Assignment: Determine how many lines in the listing hold "frame" and give only that number.

Records for processing:

####

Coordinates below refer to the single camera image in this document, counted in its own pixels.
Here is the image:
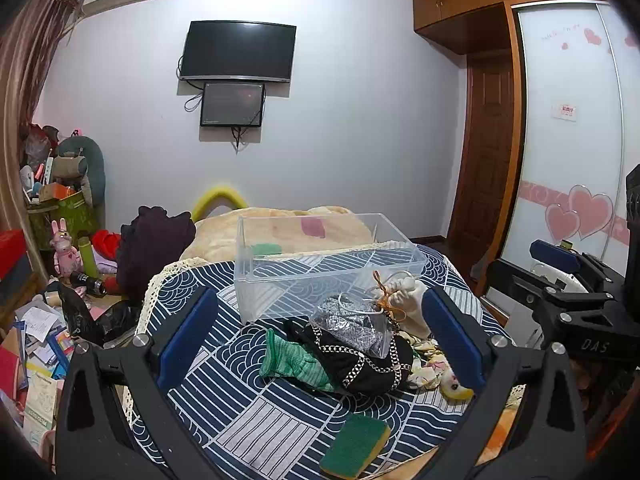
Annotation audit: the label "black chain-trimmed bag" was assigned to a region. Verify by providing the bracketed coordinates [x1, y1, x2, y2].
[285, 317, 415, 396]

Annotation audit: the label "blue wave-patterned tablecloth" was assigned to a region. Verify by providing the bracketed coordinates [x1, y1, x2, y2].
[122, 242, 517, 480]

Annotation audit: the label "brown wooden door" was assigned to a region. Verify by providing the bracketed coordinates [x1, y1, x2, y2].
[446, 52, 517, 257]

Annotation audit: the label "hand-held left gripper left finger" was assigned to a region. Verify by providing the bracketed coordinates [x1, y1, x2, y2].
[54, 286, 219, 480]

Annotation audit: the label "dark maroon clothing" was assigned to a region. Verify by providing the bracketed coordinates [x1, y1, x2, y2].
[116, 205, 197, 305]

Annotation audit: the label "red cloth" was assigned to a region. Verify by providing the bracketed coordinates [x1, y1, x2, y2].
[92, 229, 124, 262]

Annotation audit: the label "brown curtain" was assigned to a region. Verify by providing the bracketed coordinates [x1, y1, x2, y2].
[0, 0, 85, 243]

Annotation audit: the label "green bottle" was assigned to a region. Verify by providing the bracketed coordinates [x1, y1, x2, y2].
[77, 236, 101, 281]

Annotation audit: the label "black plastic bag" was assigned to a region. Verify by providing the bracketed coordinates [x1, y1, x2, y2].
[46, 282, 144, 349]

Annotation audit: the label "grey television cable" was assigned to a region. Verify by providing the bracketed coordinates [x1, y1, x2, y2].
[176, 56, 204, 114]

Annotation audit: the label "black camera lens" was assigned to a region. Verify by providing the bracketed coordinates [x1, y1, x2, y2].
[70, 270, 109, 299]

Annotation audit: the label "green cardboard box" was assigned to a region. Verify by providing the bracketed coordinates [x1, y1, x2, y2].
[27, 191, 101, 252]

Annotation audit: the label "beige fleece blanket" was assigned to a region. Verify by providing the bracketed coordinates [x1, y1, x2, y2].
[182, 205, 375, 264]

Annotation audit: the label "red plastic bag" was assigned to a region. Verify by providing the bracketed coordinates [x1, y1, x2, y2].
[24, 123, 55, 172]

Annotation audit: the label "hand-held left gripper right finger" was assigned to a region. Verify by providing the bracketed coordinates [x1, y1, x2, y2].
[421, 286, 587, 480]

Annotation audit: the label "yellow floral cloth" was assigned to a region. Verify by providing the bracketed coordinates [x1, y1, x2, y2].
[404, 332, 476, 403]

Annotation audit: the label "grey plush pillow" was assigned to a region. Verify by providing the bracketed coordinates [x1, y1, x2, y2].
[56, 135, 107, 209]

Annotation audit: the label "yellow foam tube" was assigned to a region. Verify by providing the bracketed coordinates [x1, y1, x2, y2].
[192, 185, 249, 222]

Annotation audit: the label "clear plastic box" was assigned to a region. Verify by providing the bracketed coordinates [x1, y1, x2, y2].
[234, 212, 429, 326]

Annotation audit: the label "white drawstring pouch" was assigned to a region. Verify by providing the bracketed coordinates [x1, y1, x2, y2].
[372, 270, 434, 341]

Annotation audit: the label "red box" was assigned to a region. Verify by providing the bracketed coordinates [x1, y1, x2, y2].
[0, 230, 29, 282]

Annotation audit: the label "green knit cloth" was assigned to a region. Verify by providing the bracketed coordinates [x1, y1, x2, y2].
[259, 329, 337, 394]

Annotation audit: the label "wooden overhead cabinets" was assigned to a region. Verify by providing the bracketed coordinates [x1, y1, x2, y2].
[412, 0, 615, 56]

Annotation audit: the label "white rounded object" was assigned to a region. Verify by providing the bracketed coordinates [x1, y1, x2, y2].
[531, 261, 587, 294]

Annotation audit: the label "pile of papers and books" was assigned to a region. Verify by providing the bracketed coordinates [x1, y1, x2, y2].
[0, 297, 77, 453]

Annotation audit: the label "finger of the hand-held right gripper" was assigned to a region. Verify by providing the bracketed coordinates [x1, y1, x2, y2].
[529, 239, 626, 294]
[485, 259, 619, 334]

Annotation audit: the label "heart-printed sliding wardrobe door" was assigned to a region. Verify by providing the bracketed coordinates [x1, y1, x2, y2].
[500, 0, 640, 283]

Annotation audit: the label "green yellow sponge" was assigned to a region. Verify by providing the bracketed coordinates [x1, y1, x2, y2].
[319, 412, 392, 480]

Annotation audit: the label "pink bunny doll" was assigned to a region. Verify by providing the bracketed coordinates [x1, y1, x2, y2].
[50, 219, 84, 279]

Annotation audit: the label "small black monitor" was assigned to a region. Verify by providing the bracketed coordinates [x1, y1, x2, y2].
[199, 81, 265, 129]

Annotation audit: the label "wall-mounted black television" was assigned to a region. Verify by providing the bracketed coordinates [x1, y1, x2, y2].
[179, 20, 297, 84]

####

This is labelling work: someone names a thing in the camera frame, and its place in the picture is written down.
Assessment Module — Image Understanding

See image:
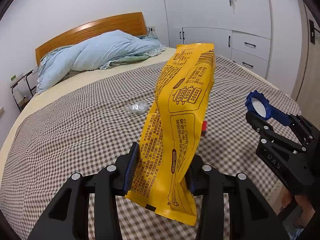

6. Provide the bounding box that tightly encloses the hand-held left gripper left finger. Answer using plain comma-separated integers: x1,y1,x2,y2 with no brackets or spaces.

####

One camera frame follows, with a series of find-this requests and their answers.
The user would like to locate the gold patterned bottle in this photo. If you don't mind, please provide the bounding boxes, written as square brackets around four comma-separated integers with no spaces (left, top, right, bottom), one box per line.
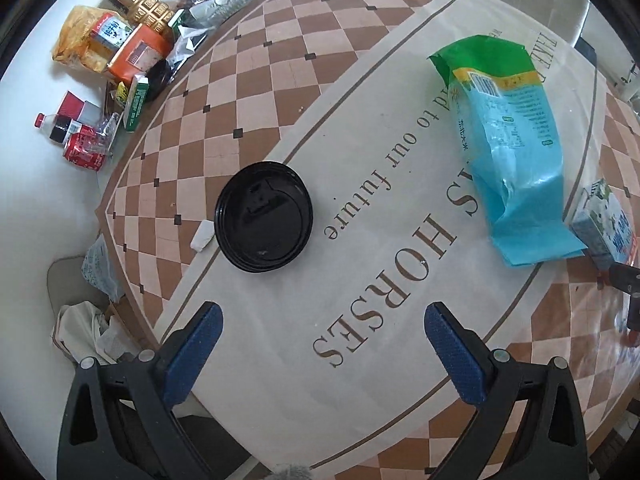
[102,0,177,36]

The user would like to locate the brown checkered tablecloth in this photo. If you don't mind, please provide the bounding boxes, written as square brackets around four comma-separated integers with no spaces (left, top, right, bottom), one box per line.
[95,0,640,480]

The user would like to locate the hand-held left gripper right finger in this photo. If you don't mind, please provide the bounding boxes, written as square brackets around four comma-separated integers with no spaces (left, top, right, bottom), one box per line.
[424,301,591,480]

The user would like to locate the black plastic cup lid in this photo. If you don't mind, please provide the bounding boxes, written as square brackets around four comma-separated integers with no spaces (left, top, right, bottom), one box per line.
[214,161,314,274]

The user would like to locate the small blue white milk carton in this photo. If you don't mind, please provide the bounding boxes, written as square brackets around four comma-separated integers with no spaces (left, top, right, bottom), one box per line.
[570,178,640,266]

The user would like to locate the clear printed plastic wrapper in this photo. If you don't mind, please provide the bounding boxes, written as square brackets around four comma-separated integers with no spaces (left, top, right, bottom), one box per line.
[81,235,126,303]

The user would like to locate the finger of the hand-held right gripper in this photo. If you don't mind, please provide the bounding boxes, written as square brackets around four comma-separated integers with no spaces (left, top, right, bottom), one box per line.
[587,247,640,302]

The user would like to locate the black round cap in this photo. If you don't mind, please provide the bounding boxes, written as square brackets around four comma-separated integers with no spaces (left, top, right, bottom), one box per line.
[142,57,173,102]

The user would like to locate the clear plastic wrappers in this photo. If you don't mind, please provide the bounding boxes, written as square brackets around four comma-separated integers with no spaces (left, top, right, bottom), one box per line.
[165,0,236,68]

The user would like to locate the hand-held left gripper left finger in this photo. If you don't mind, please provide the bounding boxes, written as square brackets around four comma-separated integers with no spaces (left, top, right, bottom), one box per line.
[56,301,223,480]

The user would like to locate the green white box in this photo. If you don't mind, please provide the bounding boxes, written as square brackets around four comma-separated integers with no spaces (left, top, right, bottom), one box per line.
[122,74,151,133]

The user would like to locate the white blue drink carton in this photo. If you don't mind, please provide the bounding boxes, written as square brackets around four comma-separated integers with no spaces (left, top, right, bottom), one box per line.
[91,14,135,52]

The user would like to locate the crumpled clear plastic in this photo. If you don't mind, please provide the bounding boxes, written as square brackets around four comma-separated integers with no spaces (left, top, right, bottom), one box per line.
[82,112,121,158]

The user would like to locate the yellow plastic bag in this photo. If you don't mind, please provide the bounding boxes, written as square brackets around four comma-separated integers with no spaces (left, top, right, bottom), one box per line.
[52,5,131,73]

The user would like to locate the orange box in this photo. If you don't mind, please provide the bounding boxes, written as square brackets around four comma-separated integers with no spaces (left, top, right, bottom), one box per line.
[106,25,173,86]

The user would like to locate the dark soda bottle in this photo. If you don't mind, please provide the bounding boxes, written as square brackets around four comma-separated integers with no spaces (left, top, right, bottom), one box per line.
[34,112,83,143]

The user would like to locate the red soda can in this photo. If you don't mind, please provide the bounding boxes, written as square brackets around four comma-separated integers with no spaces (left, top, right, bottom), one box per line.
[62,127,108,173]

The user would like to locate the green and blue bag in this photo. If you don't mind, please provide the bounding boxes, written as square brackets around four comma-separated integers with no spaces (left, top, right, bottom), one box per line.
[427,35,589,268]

####

Exercise solution: 2